Thanks for your prayers concerning my weekend trip to meet my new nephew. The 6 hour car drive was grueling despite laying down in the back of my aunt's van. I didn't sleep well while I was gone which always increases my pain levels. It was good to see family we hadn't seen in almost 2 years and to hold my sweet one month old nephew, but it was also difficult emotionally as I realized how debilitated I am. I will most likely not make more trips like that until I get my pain under better control. I am having lots of burning in my legs, especially at night, and am still unable to sit for more than a couple minutes.

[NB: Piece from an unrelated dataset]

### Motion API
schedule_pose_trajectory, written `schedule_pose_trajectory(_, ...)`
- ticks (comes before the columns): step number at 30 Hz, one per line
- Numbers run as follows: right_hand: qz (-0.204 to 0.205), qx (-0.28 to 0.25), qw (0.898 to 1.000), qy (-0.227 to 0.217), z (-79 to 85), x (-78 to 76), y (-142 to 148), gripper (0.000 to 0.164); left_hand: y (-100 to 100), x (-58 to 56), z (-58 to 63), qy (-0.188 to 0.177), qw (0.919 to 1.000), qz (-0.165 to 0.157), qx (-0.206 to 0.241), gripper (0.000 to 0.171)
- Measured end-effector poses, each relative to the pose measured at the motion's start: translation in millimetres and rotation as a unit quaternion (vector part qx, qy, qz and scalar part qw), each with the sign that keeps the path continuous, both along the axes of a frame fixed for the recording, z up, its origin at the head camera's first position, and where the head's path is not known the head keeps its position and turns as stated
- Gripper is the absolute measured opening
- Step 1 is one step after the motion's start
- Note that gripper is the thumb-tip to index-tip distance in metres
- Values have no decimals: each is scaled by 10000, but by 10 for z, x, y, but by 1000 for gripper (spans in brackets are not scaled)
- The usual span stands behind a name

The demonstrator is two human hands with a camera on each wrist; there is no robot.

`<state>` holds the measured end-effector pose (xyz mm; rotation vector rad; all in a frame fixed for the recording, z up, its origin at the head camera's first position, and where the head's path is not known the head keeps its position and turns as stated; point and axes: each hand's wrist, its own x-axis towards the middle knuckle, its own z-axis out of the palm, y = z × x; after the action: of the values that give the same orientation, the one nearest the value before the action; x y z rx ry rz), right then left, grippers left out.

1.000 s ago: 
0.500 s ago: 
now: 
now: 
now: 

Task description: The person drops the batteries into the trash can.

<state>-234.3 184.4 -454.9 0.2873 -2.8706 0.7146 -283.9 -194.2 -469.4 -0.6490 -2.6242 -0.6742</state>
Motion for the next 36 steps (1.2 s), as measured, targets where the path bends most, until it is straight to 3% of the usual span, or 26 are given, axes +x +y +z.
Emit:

We have to make our decision whether to pursue surgery or the spinal cord stimulator in the next few days. We are leaning towards surgery at this point, but everyday I go back and forth as I have many concerns and doubts. I worry that my pudendal nerve is not truly entraped and that my pain is from pelvic joint dysfunction and central nervous system sensitization as many have hypothesized. I want the chance at actually "fixing" the problem not just covering it up, but I do not want the 12-18 month recovery period, inability to bend over for several months, and risk of scar tissue formation increasing my pain.
I don't have a real peace about any decision right now.....so does that mean I don't do anything and stay in my debilitated state? I have so many things I need to do hanging over my head and I just feel like we are trying to survive right now. It's not a fun place to be.
I don't really want to make a decision because I don't want to have the decision to make. I want to wake up and this be a bad dream. I want to be a normal (almost) 30 year old wife and mother. I don't want to have to tell my daughter I can't read anymore stories at bedtime because I can't sit any longer. I don't want to stand or lie in the living room while my family eats supper.
But in reality it doesn't matter what I want. God isn't all that concerned about my wants and desires. I am just a small part of a much bigger plan.
"For my thoughts are not your thoughts, neither are your ways my ways, declares the LORD. For as the heavens are higher than the earth, so are my ways higher than your ways and my thoughts than your thoughts." Isaiah 55:8-9
Sorry for the "downer" post. I have been wanting to update my blog, but honestly I've felt overwhelmed. I have been in quite a slump lately and am praying God helps me be content with His good and perfect plan for my life, no matter how painful it may be. Am looking forward to a day of internet "fasting" tommorrow and praying God gives me peace soon about future treatment options. Please pray with me.